→ Exercise:
Each line of the material should be retyped without alteration.

→ Dataset section:
______

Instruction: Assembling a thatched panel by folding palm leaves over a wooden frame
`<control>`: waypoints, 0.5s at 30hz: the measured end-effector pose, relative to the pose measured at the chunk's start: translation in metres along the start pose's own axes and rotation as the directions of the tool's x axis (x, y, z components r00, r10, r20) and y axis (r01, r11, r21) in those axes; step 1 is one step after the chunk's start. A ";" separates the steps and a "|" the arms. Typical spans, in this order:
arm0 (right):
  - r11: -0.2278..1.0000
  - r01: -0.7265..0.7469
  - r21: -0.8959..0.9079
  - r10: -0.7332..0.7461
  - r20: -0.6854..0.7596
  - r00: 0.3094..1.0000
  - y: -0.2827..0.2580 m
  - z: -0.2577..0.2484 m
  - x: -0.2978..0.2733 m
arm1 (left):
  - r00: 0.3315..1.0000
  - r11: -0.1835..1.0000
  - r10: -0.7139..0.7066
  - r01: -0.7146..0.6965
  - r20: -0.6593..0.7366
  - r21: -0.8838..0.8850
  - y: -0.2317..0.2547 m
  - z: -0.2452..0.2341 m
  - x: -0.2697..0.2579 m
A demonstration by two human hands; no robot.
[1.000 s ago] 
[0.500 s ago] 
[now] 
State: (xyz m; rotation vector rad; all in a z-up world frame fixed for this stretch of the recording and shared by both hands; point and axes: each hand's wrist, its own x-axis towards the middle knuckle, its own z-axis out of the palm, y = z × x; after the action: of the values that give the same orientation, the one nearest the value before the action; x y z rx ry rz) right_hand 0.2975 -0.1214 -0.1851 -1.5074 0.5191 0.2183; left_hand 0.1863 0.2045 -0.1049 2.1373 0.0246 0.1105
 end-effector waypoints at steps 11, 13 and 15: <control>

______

→ Written reply:
Instruction: Assembling a thatched panel by folding palm leaves over a wooden frame
`<control>`: waypoints, 0.5s at 30hz: the measured end-effector pose, relative to the pose measured at the chunk's start: translation in metres along the start pose's own axes and rotation as the directions of the tool's x axis (x, y, z components r00, r10, r20) and y axis (r01, r11, r21) in those axes; step 1 is one step after the chunk's start. A ";" separates the steps and a "|" the arms. Typical spans, in this order:
arm0 (right):
  - r11: -0.2278..1.0000
  - r01: -0.7265..0.7469
  - r21: -0.8959..0.9079
  - r10: -0.7332..0.7461
  - r20: -0.6854..0.7596
  - r00: 0.3094..1.0000
  - y: -0.2827..0.2580 m
  - z: -0.2577..0.2484 m
  - x: -0.2978..0.2733 m
arm1 (left):
  - r00: 0.3315..1.0000
  - r11: -0.1835..1.0000
  - r10: -0.7139..0.7066
  - r01: -0.7146..0.6965
  - r20: -0.6593..0.7366
  - r21: -0.8838..0.8850
  - y: -0.2317..0.2547 m
  - z: -0.2452..0.2341 m
  - x: -0.2697..0.2579 m
A demonstration by two human hands; no robot.
[1.000 s ago] 
[0.500 s ago] 
[now] 
State: (xyz m; rotation vector rad; all in a z-up world frame fixed for this stretch of the recording and shared by both hands; point and axes: each hand's wrist, its own x-axis towards the middle knuckle, its own z-axis out of the palm, y = z × x; after the action: of the values that give the same orientation, the one nearest the value before the action; x y z rx ry rz) right_hand 0.2975 -0.1214 -0.1851 -1.5074 0.5191 0.2183; left_hand 0.1863 0.2045 -0.1049 2.1373 0.0246 0.1105
 end-effector waypoints at steps 11, 13 and 15: <control>

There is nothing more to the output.